[Opening LISTED RECORDS section]

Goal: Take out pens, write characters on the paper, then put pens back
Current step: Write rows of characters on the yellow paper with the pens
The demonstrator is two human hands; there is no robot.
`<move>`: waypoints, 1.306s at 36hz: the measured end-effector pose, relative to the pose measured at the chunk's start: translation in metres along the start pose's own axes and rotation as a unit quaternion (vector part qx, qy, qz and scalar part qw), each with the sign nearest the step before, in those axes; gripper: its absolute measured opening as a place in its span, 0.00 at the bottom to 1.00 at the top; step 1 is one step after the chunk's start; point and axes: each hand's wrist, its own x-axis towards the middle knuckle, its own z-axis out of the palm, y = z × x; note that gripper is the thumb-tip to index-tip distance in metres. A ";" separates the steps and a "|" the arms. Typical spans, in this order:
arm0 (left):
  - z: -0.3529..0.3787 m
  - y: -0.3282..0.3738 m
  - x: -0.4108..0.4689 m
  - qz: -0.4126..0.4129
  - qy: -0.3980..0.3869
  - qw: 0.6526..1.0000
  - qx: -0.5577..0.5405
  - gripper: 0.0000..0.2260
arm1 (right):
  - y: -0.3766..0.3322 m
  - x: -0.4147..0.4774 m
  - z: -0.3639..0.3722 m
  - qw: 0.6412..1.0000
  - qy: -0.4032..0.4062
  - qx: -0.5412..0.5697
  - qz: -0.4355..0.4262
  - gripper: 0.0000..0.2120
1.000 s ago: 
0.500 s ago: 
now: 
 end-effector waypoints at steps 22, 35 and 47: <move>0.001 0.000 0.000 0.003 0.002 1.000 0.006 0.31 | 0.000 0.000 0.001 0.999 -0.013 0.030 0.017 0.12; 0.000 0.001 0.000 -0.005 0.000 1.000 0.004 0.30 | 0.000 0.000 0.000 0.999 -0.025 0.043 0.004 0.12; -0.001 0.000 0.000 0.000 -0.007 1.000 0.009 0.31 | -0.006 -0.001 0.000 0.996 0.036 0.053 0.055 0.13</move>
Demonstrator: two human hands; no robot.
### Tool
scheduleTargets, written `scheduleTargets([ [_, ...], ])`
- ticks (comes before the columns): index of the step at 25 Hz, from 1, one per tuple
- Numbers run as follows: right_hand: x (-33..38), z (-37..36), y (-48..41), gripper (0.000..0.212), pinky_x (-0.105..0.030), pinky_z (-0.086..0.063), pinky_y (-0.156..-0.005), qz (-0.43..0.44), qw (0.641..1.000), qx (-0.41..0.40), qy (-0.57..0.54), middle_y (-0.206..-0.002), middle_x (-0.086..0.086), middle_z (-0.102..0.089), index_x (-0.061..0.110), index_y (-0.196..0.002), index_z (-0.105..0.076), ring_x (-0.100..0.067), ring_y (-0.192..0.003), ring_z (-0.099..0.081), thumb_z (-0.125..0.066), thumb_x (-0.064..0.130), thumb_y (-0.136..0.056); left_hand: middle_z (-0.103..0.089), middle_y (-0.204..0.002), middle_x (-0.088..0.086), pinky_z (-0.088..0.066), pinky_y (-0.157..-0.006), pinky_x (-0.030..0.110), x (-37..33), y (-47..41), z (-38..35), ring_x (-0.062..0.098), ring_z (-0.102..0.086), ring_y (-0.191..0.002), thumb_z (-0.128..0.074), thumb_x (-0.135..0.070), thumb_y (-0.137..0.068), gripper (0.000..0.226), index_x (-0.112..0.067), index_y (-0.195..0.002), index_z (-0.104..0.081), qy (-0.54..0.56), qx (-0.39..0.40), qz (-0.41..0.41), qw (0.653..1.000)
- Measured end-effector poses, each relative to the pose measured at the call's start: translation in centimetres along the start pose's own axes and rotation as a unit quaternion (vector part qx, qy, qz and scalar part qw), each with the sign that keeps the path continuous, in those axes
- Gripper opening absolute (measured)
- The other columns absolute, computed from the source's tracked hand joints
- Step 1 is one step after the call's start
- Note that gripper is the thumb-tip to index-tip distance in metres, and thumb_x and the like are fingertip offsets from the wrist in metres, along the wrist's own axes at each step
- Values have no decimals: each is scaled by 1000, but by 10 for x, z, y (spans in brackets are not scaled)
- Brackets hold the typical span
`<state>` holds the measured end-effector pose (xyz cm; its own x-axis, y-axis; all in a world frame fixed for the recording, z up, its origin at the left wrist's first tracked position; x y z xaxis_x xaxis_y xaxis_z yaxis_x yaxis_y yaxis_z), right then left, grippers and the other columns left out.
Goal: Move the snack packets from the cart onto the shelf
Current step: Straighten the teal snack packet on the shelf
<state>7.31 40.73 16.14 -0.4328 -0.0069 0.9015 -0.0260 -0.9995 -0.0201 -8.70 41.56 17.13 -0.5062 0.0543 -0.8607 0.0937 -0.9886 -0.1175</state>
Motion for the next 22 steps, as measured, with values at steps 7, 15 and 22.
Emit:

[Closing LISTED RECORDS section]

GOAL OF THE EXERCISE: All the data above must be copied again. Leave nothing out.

RESPONSE AREA:
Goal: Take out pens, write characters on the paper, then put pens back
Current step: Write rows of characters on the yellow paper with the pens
The demonstrator is two human hands; there is no robot.
`<move>`: waypoints, 1.306s at 36hz: the measured end-effector pose, relative to the pose measured at the chunk's start: translation in metres along the start pose's own axes and rotation as a unit quaternion (vector part qx, qy, qz and scalar part qw), each with the sign nearest the step before, in those axes; gripper: its absolute measured opening as a place in its span, 0.00 at the bottom to 1.00 at the top; step 1 is one step after the chunk's start; point and axes: each hand's wrist, its own x-axis towards the middle knuckle, its own z-axis out of the palm, y = z × x; note that gripper is the thumb-tip to index-tip distance in metres. A ";" separates the steps and a "|" the arms. Typical spans, in this order:
arm0 (left):
  - z: -0.3529..0.3787 m
  - y: -0.3282..0.3738 m
  - x: -0.4108..0.4689 m
  - qz: -0.4126..0.4129
  - qy: -0.3980..0.3869
  - qw: 0.6526..1.0000
  - qx: -0.5577..0.5405
  - gripper: 0.0000..0.2260
arm1 (right):
  - y: -0.3766..0.3322 m
  - x: -0.4147..0.4774 m
  - z: -0.3639..0.3722 m
  - qw: 0.6412..1.0000
  - qy: -0.4032..0.4062
  - qx: -0.5412..0.5697
  - qz: -0.4355..0.4262
  - gripper: 0.0000..0.2120
1.000 s ago: 
0.500 s ago: 
now: 
 end-effector waypoints at steps 22, 35 and 47: <move>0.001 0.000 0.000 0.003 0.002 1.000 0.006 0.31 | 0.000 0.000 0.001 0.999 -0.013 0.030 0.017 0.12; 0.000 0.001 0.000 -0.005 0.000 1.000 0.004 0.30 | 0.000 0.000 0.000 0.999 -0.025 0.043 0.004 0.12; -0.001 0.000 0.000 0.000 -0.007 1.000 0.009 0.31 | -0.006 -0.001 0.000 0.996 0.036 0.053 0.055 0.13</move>
Demonstrator: two human hands; no robot.
### Tool
scheduleTargets, written `scheduleTargets([ [_, ...], ])`
- ticks (comes before the columns): index of the step at 25 Hz, from 1, one per tuple
- Numbers run as follows: right_hand: x (-33..38), z (-37..36), y (-48..41), gripper (0.000..0.212), pinky_x (-0.105..0.030), pinky_z (-0.086..0.063), pinky_y (-0.156..-0.005), qz (-0.43..0.44), qw (0.641..1.000), qx (-0.41..0.40), qy (-0.57..0.54), middle_y (-0.206..-0.002), middle_x (-0.086..0.086), middle_z (-0.102..0.089), index_x (-0.061..0.110), index_y (-0.196..0.002), index_z (-0.105..0.076), ring_x (-0.100..0.067), ring_y (-0.192..0.003), ring_z (-0.099..0.081), thumb_z (-0.125..0.066), thumb_x (-0.064..0.130), thumb_y (-0.136..0.056); left_hand: middle_z (-0.103..0.089), middle_y (-0.204..0.002), middle_x (-0.088..0.086), pinky_z (-0.088..0.066), pinky_y (-0.157..-0.006), pinky_x (-0.030..0.110), x (-37..33), y (-47..41), z (-38..35), ring_x (-0.062..0.098), ring_z (-0.102..0.086), ring_y (-0.191..0.002), thumb_z (-0.128..0.074), thumb_x (-0.135..0.070), thumb_y (-0.137..0.068), gripper (0.000..0.226), index_x (-0.112..0.067), index_y (-0.195..0.002), index_z (-0.104..0.081), qy (-0.54..0.56), qx (-0.39..0.40), qz (-0.41..0.41), qw (0.653..1.000)
- Measured end-effector poses, each relative to the pose measured at the call's start: translation in centimetres along the start pose's own axes and rotation as a unit quaternion (vector part qx, qy, qz and scalar part qw), each with the sign that keeps the path continuous, in those axes
- Gripper opening absolute (measured)
- The other columns absolute, computed from the source's tracked hand joints
- Step 1 is one step after the call's start
- Note that gripper is the thumb-tip to index-tip distance in metres, and thumb_x and the like are fingertip offsets from the wrist in metres, along the wrist's own axes at each step
- Values have no decimals: each is scaled by 1000, but by 10 for x, z, y (spans in brackets are not scaled)
- Brackets hold the typical span
`<state>` holds the measured end-effector pose (xyz cm; its own x-axis, y-axis; all in a world frame fixed for the recording, z up, its origin at the left wrist's first tracked position; x y z xaxis_x xaxis_y xaxis_z yaxis_x yaxis_y yaxis_z), right then left, grippers and the other columns left out.
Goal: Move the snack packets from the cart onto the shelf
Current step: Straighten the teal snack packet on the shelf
<state>7.31 40.73 16.14 -0.4328 -0.0069 0.9015 -0.0260 -0.9995 -0.0201 -8.70 41.56 17.13 -0.5062 0.0543 -0.8607 0.0937 -0.9886 -0.1175</state>
Motion for the next 22 steps, as measured, with values at steps 7, 15 and 22.
Emit:

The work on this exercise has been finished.